Quant vs Quantamental in career advancement
I'm currently thinking of making the switch into hedge funds. I have a background (PhD level) in machine learning but also have relevant experience and background in biotech/pharma. I want to ask for advice regarding what the career prospects are for a pure quant role vs a role in a more fundamental oriented hedge fund but with focus on building out a quantamental platform.
Main aspects to consider:
1/ career progression; how does compensation rise
2/ opportunities to go out on my own and raise funds
3/ are there any hedge funds that have a quantamental approach, similar to what coatue does but for healthcare?
Hi coffeebreak, check out these threads:
If we're lucky, maybe these professional users will respond: Jpownow JD-LAZARE fmw2qf
I hope those threads give you a bit more insight.

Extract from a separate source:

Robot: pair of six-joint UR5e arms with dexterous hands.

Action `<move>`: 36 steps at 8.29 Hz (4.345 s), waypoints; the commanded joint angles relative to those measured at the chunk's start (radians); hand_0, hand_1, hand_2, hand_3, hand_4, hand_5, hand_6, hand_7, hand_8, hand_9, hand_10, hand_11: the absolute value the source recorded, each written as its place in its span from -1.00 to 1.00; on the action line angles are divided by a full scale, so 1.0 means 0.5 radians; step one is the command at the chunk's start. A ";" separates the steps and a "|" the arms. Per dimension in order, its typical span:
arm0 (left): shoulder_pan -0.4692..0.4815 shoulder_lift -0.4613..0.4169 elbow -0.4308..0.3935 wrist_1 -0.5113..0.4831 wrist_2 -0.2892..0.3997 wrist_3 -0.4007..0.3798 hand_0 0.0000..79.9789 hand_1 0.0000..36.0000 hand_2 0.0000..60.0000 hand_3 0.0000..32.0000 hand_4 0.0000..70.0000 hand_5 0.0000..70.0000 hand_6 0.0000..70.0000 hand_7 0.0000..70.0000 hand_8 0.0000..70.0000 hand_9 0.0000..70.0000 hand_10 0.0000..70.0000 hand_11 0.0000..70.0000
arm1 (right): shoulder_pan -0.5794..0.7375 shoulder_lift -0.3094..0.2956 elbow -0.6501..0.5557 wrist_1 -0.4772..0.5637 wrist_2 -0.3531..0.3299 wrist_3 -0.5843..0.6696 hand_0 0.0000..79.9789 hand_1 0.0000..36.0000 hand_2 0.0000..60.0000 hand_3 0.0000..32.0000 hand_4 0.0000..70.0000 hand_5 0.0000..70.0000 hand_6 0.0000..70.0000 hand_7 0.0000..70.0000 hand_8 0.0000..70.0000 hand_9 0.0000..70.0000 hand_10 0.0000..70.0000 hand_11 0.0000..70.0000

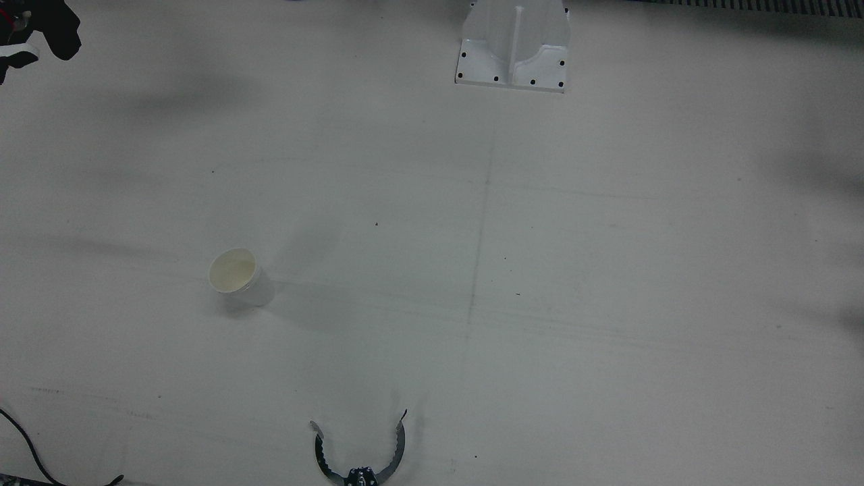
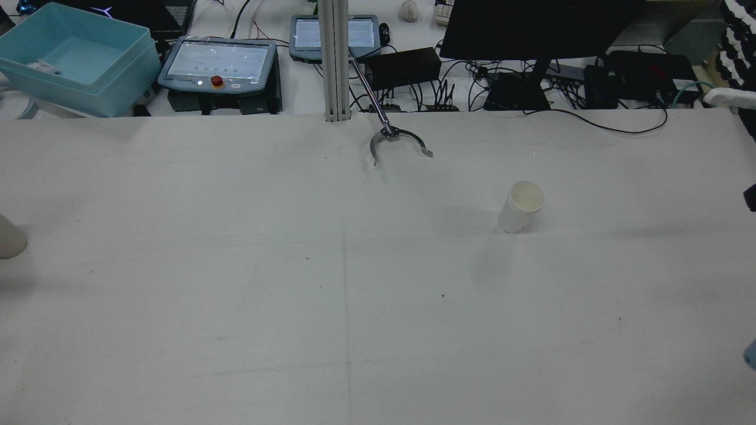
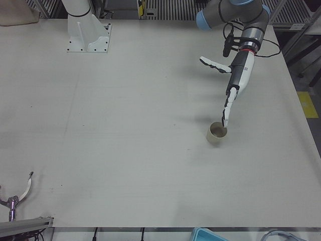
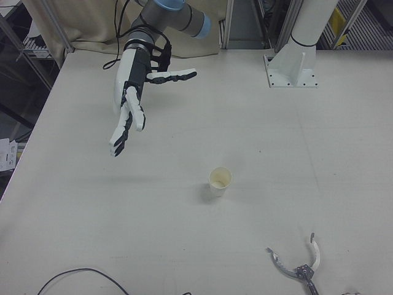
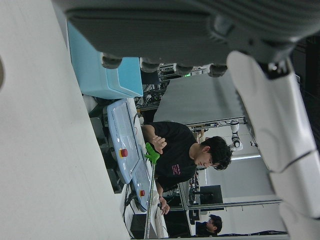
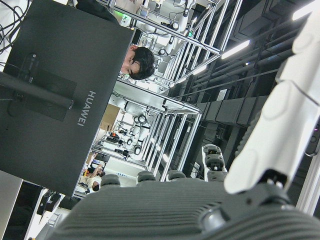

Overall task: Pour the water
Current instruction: 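Reach the left hand to the beige cup at the table edge, then close the left hand around the beige cup and lift it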

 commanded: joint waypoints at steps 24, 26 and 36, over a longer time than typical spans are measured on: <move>0.538 -0.511 1.711 -1.367 -0.647 0.727 0.21 -0.39 -1.00 -1.00 -0.75 -1.00 -1.00 -1.00 -1.00 -0.96 -0.97 -0.91 | -0.068 -0.025 -0.194 -0.101 -0.089 -0.101 0.16 -0.49 -1.00 -1.00 -0.84 -0.95 -0.97 -1.00 -0.95 -0.96 -1.00 -0.99; 0.553 -0.511 1.714 -1.355 -0.659 0.730 0.21 -0.36 -1.00 -1.00 -0.73 -1.00 -1.00 -1.00 -1.00 -0.97 -0.96 -0.90 | -0.068 -0.025 -0.213 -0.098 -0.089 -0.101 0.16 -0.49 -1.00 -1.00 -0.83 -0.95 -0.97 -0.99 -0.95 -0.95 -1.00 -0.98; 0.572 -0.514 1.683 -1.272 -0.662 0.684 0.30 0.25 -0.17 -1.00 -0.46 0.24 -0.96 -0.85 -1.00 -0.97 -0.90 -0.80 | -0.071 -0.021 -0.250 -0.092 -0.089 -0.098 0.15 -0.51 -1.00 -1.00 -0.83 -0.95 -0.97 -1.00 -0.94 -0.94 -1.00 -0.98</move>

The issue with "quantamental" is that it's kind of a new thing so it's very difficult to answer your question. I work at a pure quant shop but have spoken to headhunters and more senior quant folks regarding quantamental opportunities. The biggest issue with quantamental is that as the resident quant, you are kind of a side show. Maybe the PM/analyst will listen to you, maybe they won't. In many cases, fundamental firms are hiring quants to check a box for client reporting purposes rather than because they actually believe in quantamental.
I would not recommend going straight into a quantamental role from outside of finance. There are lots of nuances to equity data and financial data in general that are best learned at a purely systematic investment firm. It's great that you have a phd background in machine learning and that will obviously come in handy but I think ML folks outside of finance tend to have a lack of appreciation of how difficult stock level data can be to work with. It's easy to make mistakes if you haven't been made aware of the many pitfalls of equity data. You can always move to a quantamental type role later. Difficult to go from quantamental to pure quant.

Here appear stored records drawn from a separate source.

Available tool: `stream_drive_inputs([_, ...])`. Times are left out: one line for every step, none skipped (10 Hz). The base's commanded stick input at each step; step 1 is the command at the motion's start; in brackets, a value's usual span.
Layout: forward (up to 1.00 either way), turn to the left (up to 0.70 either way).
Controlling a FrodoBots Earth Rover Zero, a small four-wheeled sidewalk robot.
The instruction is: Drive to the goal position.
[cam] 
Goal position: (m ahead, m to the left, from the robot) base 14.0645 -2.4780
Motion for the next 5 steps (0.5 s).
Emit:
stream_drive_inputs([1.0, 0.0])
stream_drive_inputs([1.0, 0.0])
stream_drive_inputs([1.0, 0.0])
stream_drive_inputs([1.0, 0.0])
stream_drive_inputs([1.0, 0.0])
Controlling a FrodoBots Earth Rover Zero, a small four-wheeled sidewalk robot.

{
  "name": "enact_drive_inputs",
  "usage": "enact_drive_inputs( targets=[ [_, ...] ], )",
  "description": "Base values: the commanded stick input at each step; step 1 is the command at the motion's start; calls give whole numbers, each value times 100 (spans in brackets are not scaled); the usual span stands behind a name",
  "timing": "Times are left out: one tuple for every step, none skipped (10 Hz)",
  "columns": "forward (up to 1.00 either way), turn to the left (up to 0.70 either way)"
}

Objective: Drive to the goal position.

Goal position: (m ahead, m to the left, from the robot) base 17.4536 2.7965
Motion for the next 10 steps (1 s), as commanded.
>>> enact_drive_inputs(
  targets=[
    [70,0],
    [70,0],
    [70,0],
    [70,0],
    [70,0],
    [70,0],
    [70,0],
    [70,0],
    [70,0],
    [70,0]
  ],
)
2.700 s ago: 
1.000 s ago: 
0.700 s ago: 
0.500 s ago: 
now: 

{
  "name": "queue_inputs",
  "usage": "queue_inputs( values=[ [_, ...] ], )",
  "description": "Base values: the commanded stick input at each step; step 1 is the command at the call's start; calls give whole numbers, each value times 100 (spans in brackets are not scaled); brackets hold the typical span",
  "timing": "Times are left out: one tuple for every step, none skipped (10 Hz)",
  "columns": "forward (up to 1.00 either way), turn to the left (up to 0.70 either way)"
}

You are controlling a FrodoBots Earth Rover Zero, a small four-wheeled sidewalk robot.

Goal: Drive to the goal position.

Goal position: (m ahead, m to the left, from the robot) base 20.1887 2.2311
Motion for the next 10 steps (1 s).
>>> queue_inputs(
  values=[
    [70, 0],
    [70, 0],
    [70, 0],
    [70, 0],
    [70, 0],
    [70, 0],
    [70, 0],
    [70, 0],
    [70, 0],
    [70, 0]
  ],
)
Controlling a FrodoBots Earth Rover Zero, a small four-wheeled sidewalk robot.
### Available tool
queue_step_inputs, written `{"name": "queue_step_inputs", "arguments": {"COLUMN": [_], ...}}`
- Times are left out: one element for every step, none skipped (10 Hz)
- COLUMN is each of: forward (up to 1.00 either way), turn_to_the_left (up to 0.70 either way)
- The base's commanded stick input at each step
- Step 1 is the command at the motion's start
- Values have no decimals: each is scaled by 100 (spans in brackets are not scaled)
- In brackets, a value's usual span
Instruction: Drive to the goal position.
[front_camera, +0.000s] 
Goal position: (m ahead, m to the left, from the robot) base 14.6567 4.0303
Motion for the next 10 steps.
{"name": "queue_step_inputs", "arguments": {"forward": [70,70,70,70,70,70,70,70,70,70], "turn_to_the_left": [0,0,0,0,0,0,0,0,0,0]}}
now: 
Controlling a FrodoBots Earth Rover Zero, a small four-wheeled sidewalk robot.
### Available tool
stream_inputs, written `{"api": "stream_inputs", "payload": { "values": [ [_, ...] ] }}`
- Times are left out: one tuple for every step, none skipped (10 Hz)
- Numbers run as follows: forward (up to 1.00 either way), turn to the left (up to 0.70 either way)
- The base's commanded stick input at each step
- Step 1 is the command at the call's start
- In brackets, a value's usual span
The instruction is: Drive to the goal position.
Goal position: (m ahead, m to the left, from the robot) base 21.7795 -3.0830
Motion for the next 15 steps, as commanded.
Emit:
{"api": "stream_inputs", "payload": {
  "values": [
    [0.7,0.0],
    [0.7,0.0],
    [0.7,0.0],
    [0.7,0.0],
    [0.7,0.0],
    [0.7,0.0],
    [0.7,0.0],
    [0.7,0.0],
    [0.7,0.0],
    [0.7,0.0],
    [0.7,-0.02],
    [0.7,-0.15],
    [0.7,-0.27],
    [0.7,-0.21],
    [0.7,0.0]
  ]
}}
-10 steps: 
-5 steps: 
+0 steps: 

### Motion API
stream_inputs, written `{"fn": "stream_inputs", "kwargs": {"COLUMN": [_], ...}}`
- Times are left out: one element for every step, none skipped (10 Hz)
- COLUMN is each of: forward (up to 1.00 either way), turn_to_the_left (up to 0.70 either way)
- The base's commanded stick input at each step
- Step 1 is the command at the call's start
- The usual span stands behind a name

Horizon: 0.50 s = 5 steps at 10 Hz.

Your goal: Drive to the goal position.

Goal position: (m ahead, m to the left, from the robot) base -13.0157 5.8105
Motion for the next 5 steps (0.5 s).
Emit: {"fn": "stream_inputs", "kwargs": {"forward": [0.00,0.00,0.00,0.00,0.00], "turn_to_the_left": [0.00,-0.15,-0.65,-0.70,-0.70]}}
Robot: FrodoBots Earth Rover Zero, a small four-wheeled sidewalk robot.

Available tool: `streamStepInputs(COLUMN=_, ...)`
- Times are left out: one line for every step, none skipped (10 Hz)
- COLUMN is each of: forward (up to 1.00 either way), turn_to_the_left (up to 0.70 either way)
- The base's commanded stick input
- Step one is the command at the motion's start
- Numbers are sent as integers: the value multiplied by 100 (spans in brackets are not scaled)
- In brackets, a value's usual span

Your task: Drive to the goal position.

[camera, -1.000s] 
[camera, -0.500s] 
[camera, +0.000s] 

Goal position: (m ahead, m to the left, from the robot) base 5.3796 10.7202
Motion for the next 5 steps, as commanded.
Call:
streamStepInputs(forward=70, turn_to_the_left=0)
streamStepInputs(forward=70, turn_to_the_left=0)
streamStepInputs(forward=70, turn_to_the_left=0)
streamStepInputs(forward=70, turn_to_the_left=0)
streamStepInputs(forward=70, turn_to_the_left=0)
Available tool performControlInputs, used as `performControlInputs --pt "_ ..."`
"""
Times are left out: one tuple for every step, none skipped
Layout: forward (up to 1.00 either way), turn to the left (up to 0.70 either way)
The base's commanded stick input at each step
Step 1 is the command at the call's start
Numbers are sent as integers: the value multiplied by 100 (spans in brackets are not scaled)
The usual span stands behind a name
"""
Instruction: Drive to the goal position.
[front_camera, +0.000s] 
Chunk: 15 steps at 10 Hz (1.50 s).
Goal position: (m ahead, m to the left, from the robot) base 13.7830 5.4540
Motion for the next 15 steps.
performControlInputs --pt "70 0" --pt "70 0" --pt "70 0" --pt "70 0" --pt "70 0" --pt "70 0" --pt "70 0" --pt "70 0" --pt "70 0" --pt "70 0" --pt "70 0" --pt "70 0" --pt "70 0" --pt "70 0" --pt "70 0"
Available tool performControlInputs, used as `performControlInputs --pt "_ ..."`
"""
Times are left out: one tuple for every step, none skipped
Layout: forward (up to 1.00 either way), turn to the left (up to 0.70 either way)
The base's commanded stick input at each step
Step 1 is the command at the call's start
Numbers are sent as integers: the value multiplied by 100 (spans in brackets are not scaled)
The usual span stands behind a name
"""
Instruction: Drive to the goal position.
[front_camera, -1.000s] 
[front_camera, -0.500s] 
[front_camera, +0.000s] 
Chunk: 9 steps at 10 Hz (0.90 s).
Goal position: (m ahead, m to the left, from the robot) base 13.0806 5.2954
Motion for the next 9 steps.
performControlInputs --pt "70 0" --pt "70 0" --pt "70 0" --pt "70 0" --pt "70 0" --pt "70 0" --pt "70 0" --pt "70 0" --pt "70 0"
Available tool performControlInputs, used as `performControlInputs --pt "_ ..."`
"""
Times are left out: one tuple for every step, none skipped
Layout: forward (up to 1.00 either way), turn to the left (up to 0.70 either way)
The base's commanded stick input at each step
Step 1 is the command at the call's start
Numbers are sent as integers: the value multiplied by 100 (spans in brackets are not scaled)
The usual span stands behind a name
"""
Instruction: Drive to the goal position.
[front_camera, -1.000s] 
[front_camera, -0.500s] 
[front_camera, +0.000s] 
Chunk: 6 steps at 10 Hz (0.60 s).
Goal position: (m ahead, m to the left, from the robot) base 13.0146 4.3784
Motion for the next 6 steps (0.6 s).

Quantamental just seems like rebranding to me of old ideas and perhaps adding in some new techniques (bigger data sources)
There’s a guy who wrote qb options book that said every trader is a quaint trader and he’s right. Even traders who do not sure some kind of quant system are still filled with math types running some kind of probability and risks reward analaysis.
Same thing with hedge funds and quantamental. Fundamental guys already incorporate this. Maybe it adds in some factors to help with market timing.